A workbench contains another puzzle, featuring weights marked with symbols, detailed on an alchemist's simple element chart, and a computer coding chart involving binary numbers and ASCII characters (which seems a bit out of place in the creaky old Castle Malloy; I doubt Donal is developing software during his off hours.)

Another shelf contains a Towers of Hanoi puzzle, apparently wired into electricity.  Solving it lights a lantern sitting nearby, which should be handy for later exploration.

Another abstract puzzle is in a back room, requiring the player to replace missing gems stolen by a bird.  A broken pair of eyeglasses lying near the fireplace nearby is a potential clue about Matt's disappearance.

In the nursery, a child's tea party set lies broken on a low table.  A book called Le Lapin Bleu is on a dresser, with the cover art presenting the word LAPIN set on rotating letter-dials like a combination lock -- probably a clue -- and cryptic homilies abound, like "Truth Speaks Even Though The Tongue Were Dead."  These sayings seem to refer to senses or facial features -- tongues, eyes, and ears -- but I never found a direct tie-in to these clues, if such they are meant to be.  A puzzle here features odd dolls in the style of the Matt doll found earlier, and requires us to place each doll according to relationship rules, like "the pig doll can only be placed directly next to a rocking horse."   The correct solution yields a coin, or token, really; we can collect another by playing with the real rocking horse on the floor nearby.

Another puzzle is a shape/color matching puzzle, which requires us to match up colored cartoon weasels by rearranging and rotating tiles, each containing 4 shapes (top or bottom of a weasel, in red, purple, blue or green).

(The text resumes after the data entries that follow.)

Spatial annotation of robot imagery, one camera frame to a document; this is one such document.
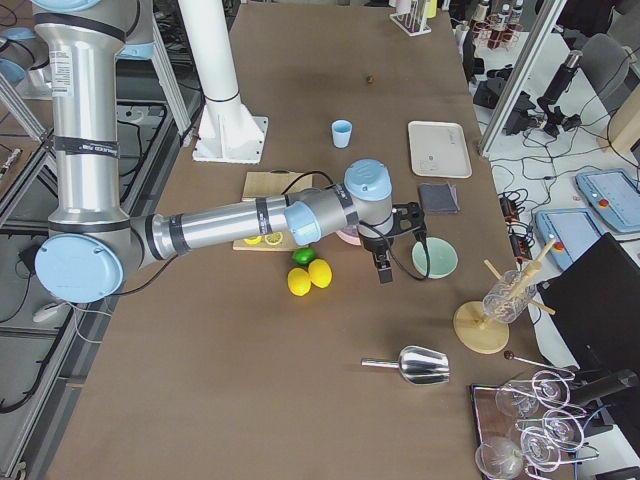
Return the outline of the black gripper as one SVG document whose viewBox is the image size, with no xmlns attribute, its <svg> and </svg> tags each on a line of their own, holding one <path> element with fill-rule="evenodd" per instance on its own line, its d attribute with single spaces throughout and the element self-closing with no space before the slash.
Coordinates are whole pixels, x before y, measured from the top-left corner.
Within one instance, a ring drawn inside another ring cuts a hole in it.
<svg viewBox="0 0 640 480">
<path fill-rule="evenodd" d="M 376 260 L 379 281 L 381 284 L 393 281 L 390 250 L 394 240 L 387 234 L 381 233 L 376 227 L 364 221 L 361 222 L 361 244 L 372 253 Z"/>
</svg>

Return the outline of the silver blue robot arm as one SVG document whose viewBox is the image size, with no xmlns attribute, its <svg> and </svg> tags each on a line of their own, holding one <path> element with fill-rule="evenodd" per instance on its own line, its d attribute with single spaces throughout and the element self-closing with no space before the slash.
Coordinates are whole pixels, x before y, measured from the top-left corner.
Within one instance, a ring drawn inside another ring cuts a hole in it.
<svg viewBox="0 0 640 480">
<path fill-rule="evenodd" d="M 387 167 L 353 163 L 326 189 L 260 197 L 206 212 L 131 217 L 119 190 L 116 60 L 126 47 L 152 49 L 148 1 L 37 1 L 36 33 L 52 70 L 53 149 L 58 206 L 35 269 L 52 295 L 87 304 L 115 294 L 126 279 L 194 249 L 289 231 L 307 245 L 352 225 L 374 249 L 399 213 Z"/>
</svg>

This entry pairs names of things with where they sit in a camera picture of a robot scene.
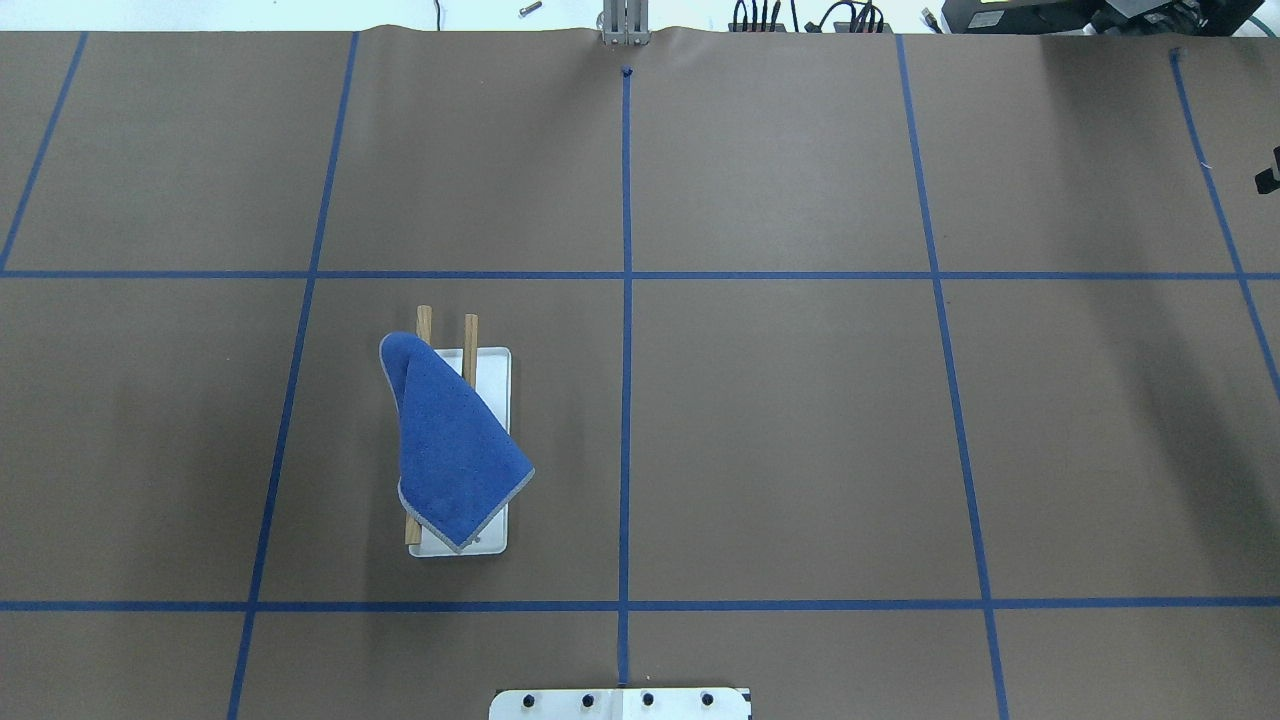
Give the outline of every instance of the blue towel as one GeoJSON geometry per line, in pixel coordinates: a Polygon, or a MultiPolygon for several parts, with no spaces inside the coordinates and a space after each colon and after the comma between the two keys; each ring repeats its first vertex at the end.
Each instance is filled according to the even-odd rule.
{"type": "Polygon", "coordinates": [[[534,466],[484,400],[421,338],[392,333],[380,354],[399,411],[401,503],[461,552],[534,477],[534,466]]]}

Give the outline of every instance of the white floor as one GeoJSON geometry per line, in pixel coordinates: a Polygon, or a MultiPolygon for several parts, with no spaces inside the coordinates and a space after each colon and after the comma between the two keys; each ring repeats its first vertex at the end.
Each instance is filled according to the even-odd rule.
{"type": "MultiPolygon", "coordinates": [[[[517,10],[532,0],[439,0],[444,29],[557,29],[595,27],[600,0],[543,0],[526,18],[517,10]]],[[[800,24],[817,20],[828,0],[796,0],[800,24]]],[[[941,0],[882,0],[877,3],[895,32],[928,32],[920,8],[941,14],[941,0]]],[[[726,29],[731,0],[652,0],[650,27],[684,26],[726,29]]],[[[780,19],[790,26],[783,3],[780,19]]],[[[1280,31],[1280,0],[1267,0],[1258,19],[1280,31]]],[[[6,0],[0,3],[4,29],[95,31],[216,31],[216,29],[365,29],[398,24],[435,28],[431,0],[6,0]]],[[[1261,36],[1252,23],[1240,36],[1261,36]]]]}

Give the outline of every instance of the black cable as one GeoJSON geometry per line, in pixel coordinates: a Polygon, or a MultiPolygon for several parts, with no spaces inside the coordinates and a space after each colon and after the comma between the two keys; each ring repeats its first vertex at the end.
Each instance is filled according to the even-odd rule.
{"type": "Polygon", "coordinates": [[[806,32],[822,32],[823,26],[827,24],[827,18],[829,18],[831,13],[836,8],[840,8],[841,5],[849,8],[849,32],[854,32],[854,27],[856,27],[856,24],[858,24],[858,17],[859,17],[858,8],[860,5],[864,5],[864,3],[859,3],[858,0],[837,0],[832,6],[827,8],[826,13],[822,14],[822,19],[818,20],[818,24],[805,23],[805,26],[804,26],[805,31],[806,32]]]}
{"type": "Polygon", "coordinates": [[[872,13],[872,4],[870,1],[868,1],[865,5],[863,5],[863,12],[858,13],[858,19],[849,23],[849,32],[867,32],[863,28],[865,27],[865,23],[869,22],[870,13],[872,13]]]}
{"type": "Polygon", "coordinates": [[[1270,27],[1267,27],[1267,23],[1260,20],[1258,18],[1251,17],[1249,22],[1253,23],[1258,29],[1261,29],[1262,35],[1265,35],[1267,37],[1275,37],[1276,36],[1276,33],[1272,32],[1270,27]]]}
{"type": "Polygon", "coordinates": [[[867,26],[859,26],[859,32],[877,33],[884,31],[884,13],[879,8],[872,4],[872,0],[867,0],[867,26]]]}
{"type": "Polygon", "coordinates": [[[933,32],[942,35],[942,26],[938,24],[938,19],[933,17],[933,12],[928,8],[920,10],[920,20],[933,32]]]}
{"type": "Polygon", "coordinates": [[[818,20],[818,24],[808,23],[808,24],[804,26],[804,28],[806,31],[809,31],[809,32],[822,32],[822,26],[827,24],[827,18],[831,17],[832,10],[835,10],[836,8],[840,8],[841,5],[845,5],[845,6],[849,8],[849,20],[852,22],[854,15],[858,14],[858,8],[854,8],[852,0],[837,0],[835,4],[832,4],[831,8],[827,8],[826,13],[822,14],[822,19],[818,20]]]}

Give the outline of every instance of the brown table surface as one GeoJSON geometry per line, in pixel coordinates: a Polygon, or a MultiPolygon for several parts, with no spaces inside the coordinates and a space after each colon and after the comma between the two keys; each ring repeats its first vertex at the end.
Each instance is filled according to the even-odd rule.
{"type": "Polygon", "coordinates": [[[1276,145],[1270,41],[0,35],[0,716],[1272,716],[1276,145]],[[419,304],[500,556],[402,544],[419,304]]]}

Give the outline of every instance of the cable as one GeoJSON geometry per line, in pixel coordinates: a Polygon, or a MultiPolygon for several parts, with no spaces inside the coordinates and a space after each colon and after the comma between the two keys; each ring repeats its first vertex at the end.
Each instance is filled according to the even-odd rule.
{"type": "MultiPolygon", "coordinates": [[[[795,0],[792,0],[791,6],[795,8],[795,0]]],[[[1258,18],[1249,18],[1249,22],[1258,26],[1258,29],[1266,33],[1267,37],[1276,36],[1276,33],[1271,32],[1271,28],[1267,27],[1267,23],[1260,20],[1258,18]]]]}
{"type": "Polygon", "coordinates": [[[928,8],[920,10],[920,20],[924,22],[933,32],[942,35],[942,26],[938,24],[938,18],[933,17],[933,12],[928,8]]]}
{"type": "Polygon", "coordinates": [[[883,32],[884,31],[884,13],[879,8],[876,8],[870,0],[867,3],[860,3],[859,0],[837,0],[832,6],[827,8],[827,12],[822,14],[822,19],[817,23],[808,22],[804,26],[805,32],[822,32],[823,26],[827,24],[827,18],[831,13],[841,5],[849,8],[849,32],[883,32]],[[872,28],[872,23],[879,23],[878,29],[872,28]]]}
{"type": "Polygon", "coordinates": [[[837,0],[832,6],[827,8],[826,13],[822,14],[822,19],[818,20],[818,24],[814,24],[813,22],[805,23],[805,26],[804,26],[805,32],[822,32],[822,26],[827,24],[827,18],[831,17],[832,10],[835,10],[836,8],[840,8],[841,5],[845,5],[845,6],[849,8],[849,22],[852,22],[854,17],[858,14],[858,8],[854,8],[854,1],[852,0],[837,0]]]}
{"type": "Polygon", "coordinates": [[[769,0],[751,0],[751,24],[746,23],[746,0],[733,3],[733,19],[730,23],[730,32],[777,32],[778,15],[782,14],[782,0],[773,0],[773,14],[769,14],[769,0]]]}

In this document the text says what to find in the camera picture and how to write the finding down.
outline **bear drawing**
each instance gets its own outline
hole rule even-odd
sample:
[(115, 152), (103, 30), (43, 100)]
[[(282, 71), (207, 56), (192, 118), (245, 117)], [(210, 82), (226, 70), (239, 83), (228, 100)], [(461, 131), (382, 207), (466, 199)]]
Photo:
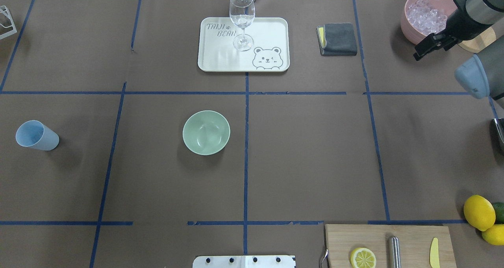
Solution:
[(270, 50), (263, 50), (261, 47), (254, 48), (256, 56), (252, 64), (256, 69), (277, 69), (279, 70), (283, 64), (280, 57), (280, 48), (272, 48)]

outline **halved lemon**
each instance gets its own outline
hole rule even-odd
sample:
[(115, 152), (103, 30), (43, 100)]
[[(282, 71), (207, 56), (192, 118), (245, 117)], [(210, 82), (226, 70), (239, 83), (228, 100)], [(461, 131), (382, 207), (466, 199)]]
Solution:
[(371, 250), (365, 247), (358, 247), (350, 254), (350, 263), (353, 268), (375, 268), (376, 257)]

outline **folded gray towel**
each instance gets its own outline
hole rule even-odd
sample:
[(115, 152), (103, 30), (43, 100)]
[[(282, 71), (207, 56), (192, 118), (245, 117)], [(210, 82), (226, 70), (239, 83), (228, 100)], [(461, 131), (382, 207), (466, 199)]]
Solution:
[(323, 56), (357, 54), (357, 42), (351, 23), (328, 23), (317, 26), (317, 35), (320, 54)]

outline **pink bowl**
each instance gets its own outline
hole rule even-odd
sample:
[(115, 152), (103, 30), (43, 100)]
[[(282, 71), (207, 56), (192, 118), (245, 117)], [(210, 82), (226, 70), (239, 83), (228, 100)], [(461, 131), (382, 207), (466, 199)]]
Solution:
[[(403, 13), (401, 15), (401, 30), (405, 37), (412, 42), (413, 44), (418, 44), (421, 42), (426, 35), (423, 35), (420, 31), (414, 28), (411, 23), (406, 18), (406, 10), (409, 6), (416, 3), (417, 0), (407, 0), (403, 9)], [(453, 2), (453, 0), (425, 0), (428, 1), (434, 9), (442, 9), (445, 12), (445, 15), (448, 17), (457, 10), (457, 6)]]

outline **wine glass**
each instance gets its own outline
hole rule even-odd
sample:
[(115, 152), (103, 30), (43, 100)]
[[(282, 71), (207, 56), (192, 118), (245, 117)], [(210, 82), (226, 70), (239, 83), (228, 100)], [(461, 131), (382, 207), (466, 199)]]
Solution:
[(252, 24), (255, 16), (254, 0), (231, 0), (229, 3), (229, 17), (242, 30), (241, 35), (237, 35), (233, 40), (238, 51), (248, 51), (254, 44), (252, 37), (245, 34), (245, 28)]

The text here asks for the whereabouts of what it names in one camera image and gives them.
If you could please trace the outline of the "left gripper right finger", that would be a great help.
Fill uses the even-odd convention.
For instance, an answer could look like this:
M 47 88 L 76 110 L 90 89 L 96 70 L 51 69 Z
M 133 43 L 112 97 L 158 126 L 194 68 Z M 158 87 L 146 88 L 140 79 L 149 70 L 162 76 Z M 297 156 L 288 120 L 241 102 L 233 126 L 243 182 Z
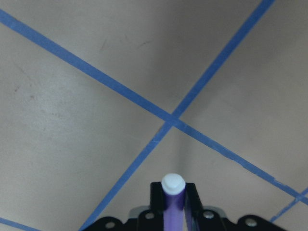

The center tile (in a grid of 9) cannot be moved so this shouldn't be too hard to solve, but there are a lot of possibilities and it's easy to get close to a solution before realizing that we're not really close at all.  There are the fewest possible placements for the blue / head combination, so if we start with that in mind we can minimize the solution set.  No piece contains duplicates, so that also provides some constraint, but this was the most difficult puzzle in the game for me and I had to return to it several times.


We can ascend a tower staircase, but there's a gap in the stair that Nancy feels is "a little too far to jump."  A visit to Kyler tells us the glasses Nancy found belong to Matt, who can't see well at all without them.  His luggage has gone missing too, apparently.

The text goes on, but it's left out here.